Maintainer: Matthieu Gomez mg3901@columbia.edu

See Also

Useful links:


Elapsed dates (monthly, quarterly)

Description

Elapsed dates (monthly, quarterly)

Usage

as.quarterly(x)

is.quarterly(x)

as.monthly(x)

is.monthly(x)

Arguments

x

a vector

Details

Monthly and quarterly dates are stored as integers, representing the number of elapsed calendar periods since 01/01/1970. As yearmonth and yearqtr the package zoo, these dates are printed in a way that fits their frequency (YYYqq, YYYmMM). The only difference is that, monthly, and quarterly are integers, which removes issues due to floating points (particularly important when merging). This also allows to use arithmetic on perios, ie date + 1 adds one period rather than one day.

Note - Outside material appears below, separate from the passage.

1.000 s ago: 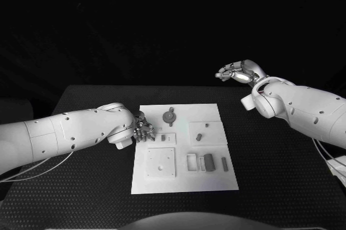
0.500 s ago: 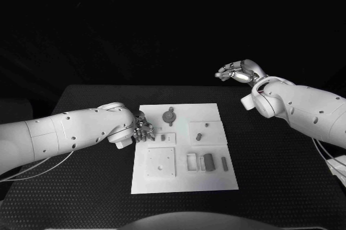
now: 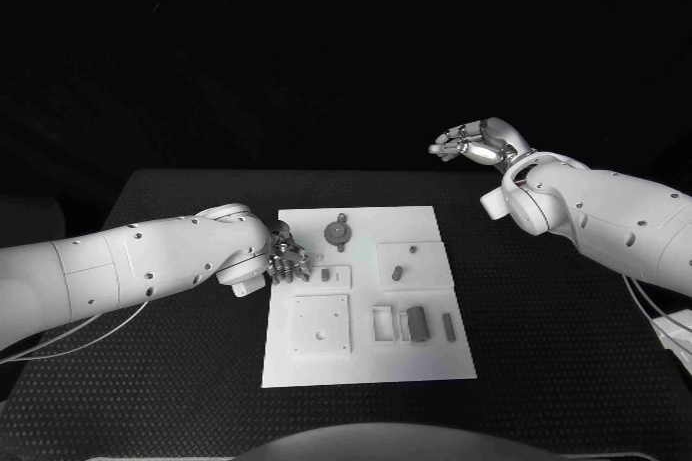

Methods to convert from and to Dates or POSIXlt are provided. In particular, you may use lubridate week month and year to extract information from elapsed dates.

Examples

library(lubridate)
library(dplyr)
date <- mdy(c("04/03/1992", "01/04/1992", "03/15/1992"))  
datem <- as.monthly(date)
is.monthly(datem)
as.quarterly(date)
as.character(datem)
datem + 1
df <- tibble(datem)
# filter(df, month(datem) == 1)
seq(datem[1], datem[2])
as.Date(datem)
as.POSIXlt(datem)
as.POSIXct(datem)
week(datem)

Add rows corresponding to gaps in some variable

Description

Add rows corresponding to gaps in some variable

Usage

fill_gap(
  x,
  ...,
  full = FALSE,
  roll = FALSE,
  rollends = if (roll == "nearest") c(TRUE, TRUE) else if (roll >= 0) c(FALSE, TRUE) else
    c(TRUE, FALSE)
)

Arguments

x

A data frame

...

a time variable

full

A boolean. When full = FALSE (default), the function creates rows corresponding to all missing times between the min and max of ... within each group. When full = TRUE, the function creates rows corresponding to all missing times between the min and max of ... in the whole dataset.

roll

When roll is a positive number, values are carried forward. roll=TRUE is equivalent to roll=+Inf. When roll is a negative number, values are rolled backwards; i.e., next observation carried backwards (NOCB). Use -Inf for unlimited roll back. When roll is "nearest", the nearest value is used. Default to FALSE (no rolling)

rollends

A logical vector length 2 (a single logical is recycled). When rolling forward (e.g. roll=TRUE) if a value is past the last observation within each group defined by the join columns, rollends[2]=TRUE will roll the last value forwards. rollends[1]=TRUE will roll the first value backwards if the value is before it. If rollends=FALSE the value of i must fall in a gap in x but not after the end or before the beginning of the data, for that group defined by all but the last join column. When roll is a finite number, that limit is also applied when rolling the end

Examples

library(dplyr)
library(lubridate)
df <- tibble(
    id    = c(1, 1, 1, 1),
    datem  = as.monthly(mdy(c("01/01/1992", "02/01/1992", "04/01/1992", "7/11/1992"))),
    value = c(4.1, 4.5, 3.3, 3.2)
)
df %>% group_by(id) %>% fill_gap(datem)
df %>% group_by(id) %>% fill_gap(datem, roll = 1)
df %>% group_by(id) %>% fill_gap(datem, roll = "nearest")
df %>% group_by(id) %>% fill_gap(datem, roll = "nearest", full = TRUE)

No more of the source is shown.